Activity:
Using the listing below, please gather every line containing the word "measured".
_ _ _ _
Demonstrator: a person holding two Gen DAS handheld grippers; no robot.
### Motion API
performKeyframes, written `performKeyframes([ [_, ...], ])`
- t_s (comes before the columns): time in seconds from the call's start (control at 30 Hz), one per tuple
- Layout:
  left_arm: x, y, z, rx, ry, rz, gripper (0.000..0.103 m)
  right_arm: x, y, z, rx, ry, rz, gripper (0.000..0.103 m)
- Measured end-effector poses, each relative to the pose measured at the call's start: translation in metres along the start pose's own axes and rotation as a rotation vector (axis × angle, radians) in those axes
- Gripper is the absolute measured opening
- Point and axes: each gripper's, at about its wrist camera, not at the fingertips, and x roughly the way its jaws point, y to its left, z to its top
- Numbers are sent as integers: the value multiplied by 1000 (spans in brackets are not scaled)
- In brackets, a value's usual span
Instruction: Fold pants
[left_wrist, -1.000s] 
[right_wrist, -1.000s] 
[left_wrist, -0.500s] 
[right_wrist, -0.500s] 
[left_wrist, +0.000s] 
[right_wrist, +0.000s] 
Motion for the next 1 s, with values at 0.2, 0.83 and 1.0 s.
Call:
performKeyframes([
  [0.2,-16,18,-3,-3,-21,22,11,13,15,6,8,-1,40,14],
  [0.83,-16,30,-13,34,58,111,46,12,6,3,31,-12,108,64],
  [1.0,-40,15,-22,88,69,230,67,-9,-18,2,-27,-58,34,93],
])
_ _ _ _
Your response:
- Measured end-effector poses, each relative to the pose measured at the call's start: translation in metres along the start pose's own axes and rotation as a rotation vector (axis × angle, radians) in those axes
- Gripper is the absolute measured opening

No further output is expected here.